Les chapitres s'enchainent au gré du décompte des jours et même parfois des heures. Certains passages sont extrêmement durs. Jonas ne tait rien, n'enrobe rien de ce qui se déroule au pensionnat du Bois Vert : la violence, les coups, les insultes, les viols... Et nous voyons toute la difficulté qu'a Jonas dans ses relations aux autres, sauf avec Lucie. Son mutisme lui vaut d'être tenu à l'écart, jugé proche des Blancs alors que le garçon n'a fait que se constituer une carapace de protection face à toutes ces agressions.
La seconde partie du roman est un thriller captivant. Parfois, il n'y a pas le temps de réfléchir, il faut agir sur l'instant, malgré les conséquences qui peuvent être énormes. Jonas suit son instinct de survie mais aussi d'humanité. Il a beau s'être forgé une carapace, il n'en reste pas moins proche des autres pensionnaires et accepte de prendre tous les risques pour sauver l'un d'eux. Une course poursuite haletante est engagée.
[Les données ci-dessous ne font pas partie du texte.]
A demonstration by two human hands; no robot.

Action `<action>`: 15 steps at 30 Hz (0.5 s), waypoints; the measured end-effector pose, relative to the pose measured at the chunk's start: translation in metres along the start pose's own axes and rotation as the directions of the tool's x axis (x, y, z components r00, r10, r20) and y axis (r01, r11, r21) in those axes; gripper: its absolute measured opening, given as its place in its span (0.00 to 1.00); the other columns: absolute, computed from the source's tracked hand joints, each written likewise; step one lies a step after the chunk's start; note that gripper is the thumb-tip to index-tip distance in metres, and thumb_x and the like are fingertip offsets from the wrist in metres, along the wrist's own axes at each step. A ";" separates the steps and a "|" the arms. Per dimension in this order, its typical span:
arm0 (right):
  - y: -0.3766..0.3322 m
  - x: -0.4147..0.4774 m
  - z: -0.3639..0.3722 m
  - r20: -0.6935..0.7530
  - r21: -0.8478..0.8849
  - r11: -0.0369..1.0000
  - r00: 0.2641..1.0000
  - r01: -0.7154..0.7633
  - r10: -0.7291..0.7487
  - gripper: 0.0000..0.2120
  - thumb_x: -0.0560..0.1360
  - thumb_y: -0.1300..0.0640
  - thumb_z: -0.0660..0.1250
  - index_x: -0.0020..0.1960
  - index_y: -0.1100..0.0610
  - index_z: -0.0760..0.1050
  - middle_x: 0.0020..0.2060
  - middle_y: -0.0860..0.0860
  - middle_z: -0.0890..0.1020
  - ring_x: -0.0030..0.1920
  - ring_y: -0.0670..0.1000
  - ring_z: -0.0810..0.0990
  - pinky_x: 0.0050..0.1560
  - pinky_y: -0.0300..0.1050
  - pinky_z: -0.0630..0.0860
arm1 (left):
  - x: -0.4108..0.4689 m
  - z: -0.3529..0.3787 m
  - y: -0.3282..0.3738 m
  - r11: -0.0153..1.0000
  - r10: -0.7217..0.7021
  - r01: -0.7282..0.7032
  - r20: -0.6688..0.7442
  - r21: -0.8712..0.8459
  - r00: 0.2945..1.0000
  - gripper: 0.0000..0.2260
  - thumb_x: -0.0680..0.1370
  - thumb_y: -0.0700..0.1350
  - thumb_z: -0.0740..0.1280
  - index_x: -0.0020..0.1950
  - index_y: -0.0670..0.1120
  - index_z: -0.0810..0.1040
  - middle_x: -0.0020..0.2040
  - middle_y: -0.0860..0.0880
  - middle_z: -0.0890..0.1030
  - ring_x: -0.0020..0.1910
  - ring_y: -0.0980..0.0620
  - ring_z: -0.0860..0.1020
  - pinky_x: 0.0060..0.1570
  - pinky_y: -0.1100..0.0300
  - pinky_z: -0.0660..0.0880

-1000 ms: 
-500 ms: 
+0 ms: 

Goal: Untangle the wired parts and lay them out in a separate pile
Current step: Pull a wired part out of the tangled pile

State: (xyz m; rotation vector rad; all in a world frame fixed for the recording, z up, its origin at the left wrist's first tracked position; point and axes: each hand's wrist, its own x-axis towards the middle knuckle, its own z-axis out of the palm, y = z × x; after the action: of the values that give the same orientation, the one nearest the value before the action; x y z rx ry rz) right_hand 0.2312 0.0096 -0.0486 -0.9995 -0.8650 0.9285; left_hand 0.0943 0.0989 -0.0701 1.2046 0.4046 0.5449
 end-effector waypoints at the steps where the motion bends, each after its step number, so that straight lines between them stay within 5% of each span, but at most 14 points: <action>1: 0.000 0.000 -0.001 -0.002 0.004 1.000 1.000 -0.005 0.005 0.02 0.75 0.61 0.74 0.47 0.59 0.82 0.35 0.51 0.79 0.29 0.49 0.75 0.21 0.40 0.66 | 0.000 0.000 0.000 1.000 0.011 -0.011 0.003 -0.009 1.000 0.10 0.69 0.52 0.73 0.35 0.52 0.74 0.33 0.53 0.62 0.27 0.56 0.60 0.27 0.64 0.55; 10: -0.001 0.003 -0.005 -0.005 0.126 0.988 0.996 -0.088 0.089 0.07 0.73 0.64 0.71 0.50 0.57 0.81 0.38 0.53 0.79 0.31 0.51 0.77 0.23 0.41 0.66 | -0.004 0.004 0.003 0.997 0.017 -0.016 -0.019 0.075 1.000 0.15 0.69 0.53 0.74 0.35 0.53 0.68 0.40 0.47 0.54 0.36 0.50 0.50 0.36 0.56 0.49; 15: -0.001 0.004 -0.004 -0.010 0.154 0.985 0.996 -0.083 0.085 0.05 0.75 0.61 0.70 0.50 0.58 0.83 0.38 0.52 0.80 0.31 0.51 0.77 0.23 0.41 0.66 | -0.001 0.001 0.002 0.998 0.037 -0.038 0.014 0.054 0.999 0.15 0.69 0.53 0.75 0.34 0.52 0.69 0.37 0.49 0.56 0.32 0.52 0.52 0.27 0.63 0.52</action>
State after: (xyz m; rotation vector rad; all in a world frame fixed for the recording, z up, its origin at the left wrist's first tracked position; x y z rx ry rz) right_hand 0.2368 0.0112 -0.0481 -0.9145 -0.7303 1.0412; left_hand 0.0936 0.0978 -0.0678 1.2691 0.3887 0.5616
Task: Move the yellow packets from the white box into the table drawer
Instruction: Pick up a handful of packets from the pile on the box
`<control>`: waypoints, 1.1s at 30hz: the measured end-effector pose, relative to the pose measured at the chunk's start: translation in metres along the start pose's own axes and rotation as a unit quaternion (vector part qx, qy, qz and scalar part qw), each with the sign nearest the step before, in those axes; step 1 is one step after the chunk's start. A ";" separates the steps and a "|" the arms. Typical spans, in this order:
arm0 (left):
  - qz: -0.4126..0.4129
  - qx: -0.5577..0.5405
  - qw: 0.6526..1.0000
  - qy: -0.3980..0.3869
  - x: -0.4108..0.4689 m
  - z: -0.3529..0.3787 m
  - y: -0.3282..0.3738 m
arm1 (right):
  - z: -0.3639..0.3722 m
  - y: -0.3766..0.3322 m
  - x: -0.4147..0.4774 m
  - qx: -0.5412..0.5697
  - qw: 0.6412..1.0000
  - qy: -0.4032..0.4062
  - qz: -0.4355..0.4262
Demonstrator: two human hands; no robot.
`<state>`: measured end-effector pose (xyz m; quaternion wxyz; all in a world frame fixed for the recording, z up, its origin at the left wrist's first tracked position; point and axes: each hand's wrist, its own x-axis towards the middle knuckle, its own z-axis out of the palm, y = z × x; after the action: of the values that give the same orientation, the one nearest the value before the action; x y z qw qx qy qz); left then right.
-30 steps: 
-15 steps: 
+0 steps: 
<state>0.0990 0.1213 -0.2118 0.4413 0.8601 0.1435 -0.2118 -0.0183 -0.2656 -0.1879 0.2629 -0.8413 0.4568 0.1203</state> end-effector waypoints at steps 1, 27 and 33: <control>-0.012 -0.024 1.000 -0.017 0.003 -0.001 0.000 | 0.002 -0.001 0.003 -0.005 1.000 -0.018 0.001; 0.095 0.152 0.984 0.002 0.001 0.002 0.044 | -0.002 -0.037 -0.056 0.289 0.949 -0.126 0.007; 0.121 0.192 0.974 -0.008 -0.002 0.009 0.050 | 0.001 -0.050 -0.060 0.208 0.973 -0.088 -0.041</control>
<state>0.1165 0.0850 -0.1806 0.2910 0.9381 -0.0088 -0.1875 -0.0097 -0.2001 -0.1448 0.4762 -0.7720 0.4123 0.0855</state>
Le découpage des chapitres rompt parfois avec une pointe de regret ce rythme soutenu. La tension est permanente, le danger omniprésent.
Ce récit est effroyable et même si Nathalie Bernard précise en début de livre qu'elle a voulu écrire une fiction librement adaptée des faits réels, elle n'en reste pas moins saisissante. Un roman coup de cœur qui me rappelle celui d’Élise Fontenaille sur le même sujet, Kill the Indian in the child.